Shouldn't this program stop, and ask me to "Enter number of values you want to sum: " again, after the first run? Without the while loop, the code does what it is supposed to. Code starts infinite loop after values.push_back(val); part at line 27.
What is the correct way to get this code to run again without having to restart the program?
#include <iostream>
#include <cmath>
#include <vector>
usingnamespace std;
vector<int> values;
int sum = 0;
int summer(int num) { // Sum number of values.
for (int i = 0; i < num; ++i)
sum += values[i];
return sum;
};
int main()
{
while (1) {
cout << "Enter number of values you want to sum: ";
int numofValues = 0;
cin >> numofValues;
cout << "Enter some integers.

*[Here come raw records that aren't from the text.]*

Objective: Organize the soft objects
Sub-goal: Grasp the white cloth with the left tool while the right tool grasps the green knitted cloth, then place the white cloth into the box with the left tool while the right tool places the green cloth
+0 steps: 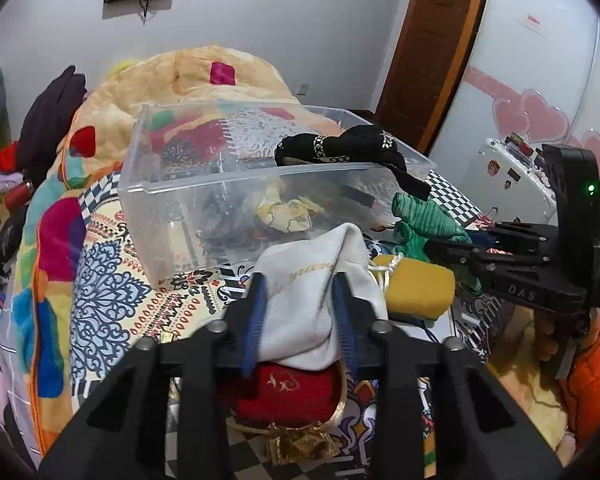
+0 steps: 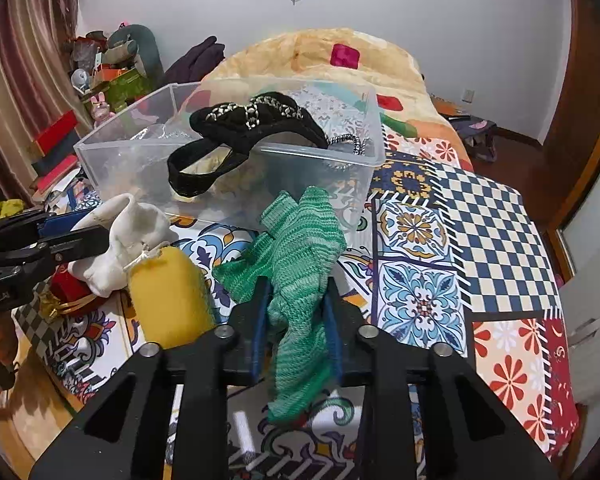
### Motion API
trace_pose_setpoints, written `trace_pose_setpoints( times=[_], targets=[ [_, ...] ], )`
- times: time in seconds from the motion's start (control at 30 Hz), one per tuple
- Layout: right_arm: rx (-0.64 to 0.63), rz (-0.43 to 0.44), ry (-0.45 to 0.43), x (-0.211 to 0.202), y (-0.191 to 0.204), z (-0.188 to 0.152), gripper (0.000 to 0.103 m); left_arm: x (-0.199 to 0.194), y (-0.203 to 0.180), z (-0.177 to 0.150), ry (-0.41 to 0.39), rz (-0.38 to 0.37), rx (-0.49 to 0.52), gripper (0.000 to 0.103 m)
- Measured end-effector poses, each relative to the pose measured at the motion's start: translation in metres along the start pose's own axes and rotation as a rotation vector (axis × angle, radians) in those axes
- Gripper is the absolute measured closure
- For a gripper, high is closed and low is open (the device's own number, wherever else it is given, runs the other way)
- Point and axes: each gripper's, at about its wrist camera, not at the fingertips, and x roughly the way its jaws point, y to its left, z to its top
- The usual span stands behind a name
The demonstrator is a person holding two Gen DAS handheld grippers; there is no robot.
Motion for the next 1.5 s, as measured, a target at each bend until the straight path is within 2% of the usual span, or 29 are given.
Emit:
trace_pose_setpoints(
  times=[0.03, 0.2, 0.37, 0.53, 0.63, 0.83, 1.0, 1.23, 1.5],
  targets=[
    [0.001, -0.001, -0.006, -0.002, -0.001, 0.000, 0.085, -0.001, 0.000, 0.000, 0.002, 0.005, 0.006, 0.091],
    [0.020, -0.001, -0.060, -0.022, -0.003, 0.002, 0.087, -0.012, 0.000, -0.001, -0.017, 0.010, 0.014, 0.097],
    [0.035, -0.002, -0.143, -0.049, -0.006, 0.009, 0.088, -0.033, -0.001, 0.006, -0.076, 0.026, 0.018, 0.097],
    [0.030, 0.010, -0.228, -0.071, -0.001, 0.027, 0.088, -0.060, 0.001, 0.025, -0.168, 0.026, -0.005, 0.097],
    [0.024, 0.025, -0.269, -0.076, 0.003, 0.038, 0.088, -0.072, 0.001, 0.040, -0.228, 0.037, -0.005, 0.097],
    [-0.007, 0.048, -0.311, -0.066, 0.015, 0.064, 0.088, -0.076, 0.006, 0.068, -0.295, 0.078, -0.011, 0.097],
    [-0.028, 0.073, -0.301, -0.049, 0.024, 0.081, 0.088, -0.057, 0.021, 0.081, -0.275, 0.108, -0.037, 0.097],
    [-0.070, 0.094, -0.217, -0.010, 0.032, 0.097, 0.088, -0.012, 0.040, 0.086, -0.183, 0.138, -0.049, 0.097],
    [-0.109, 0.079, -0.139, 0.022, 0.040, 0.099, 0.088, 0.027, 0.038, 0.084, -0.112, 0.150, -0.005, 0.097]
  ],
)
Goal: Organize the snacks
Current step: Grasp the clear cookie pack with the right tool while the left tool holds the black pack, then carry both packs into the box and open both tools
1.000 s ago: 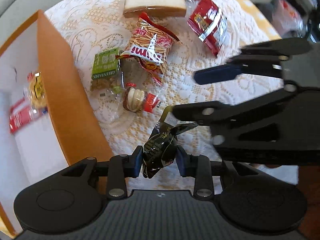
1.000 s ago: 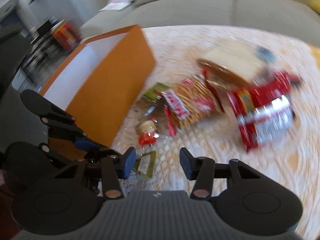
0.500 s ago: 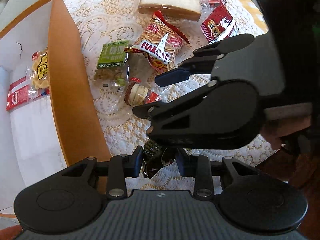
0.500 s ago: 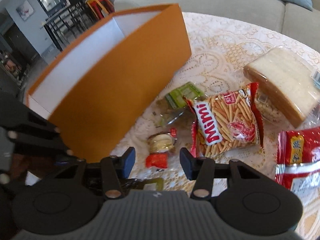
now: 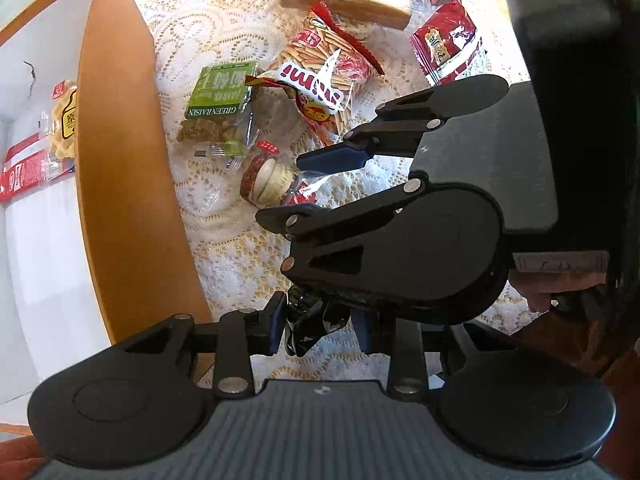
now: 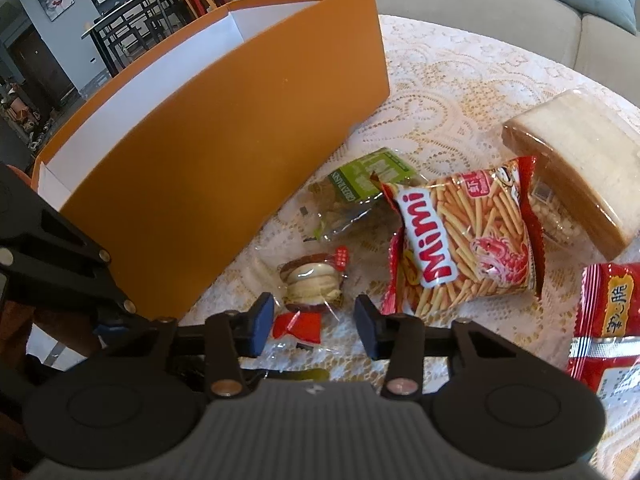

Enter any letter when done: ";
for (int val; cin >> val;)
values.push_back(val);
cout << "\nSum of the first " << numofValues << " numbers is " << summer(numofValues);
values.clear(); // Clear vector.
};
}
if you put a while(true){} or a for(;;) at least you need a break;
also I dont recommend the condition cin >> val; assign it to a temp variable then do the checking to prevent any runtime failures.
@LB
-2 loops I was referencing to no break
-no check-value : never trust the user to enter the correct type of value , never think a file is not corrupted (mostly for serialization).
From now on , this is ok but you might want to add extra checking to avoid further additionnal - I dont know what is going on.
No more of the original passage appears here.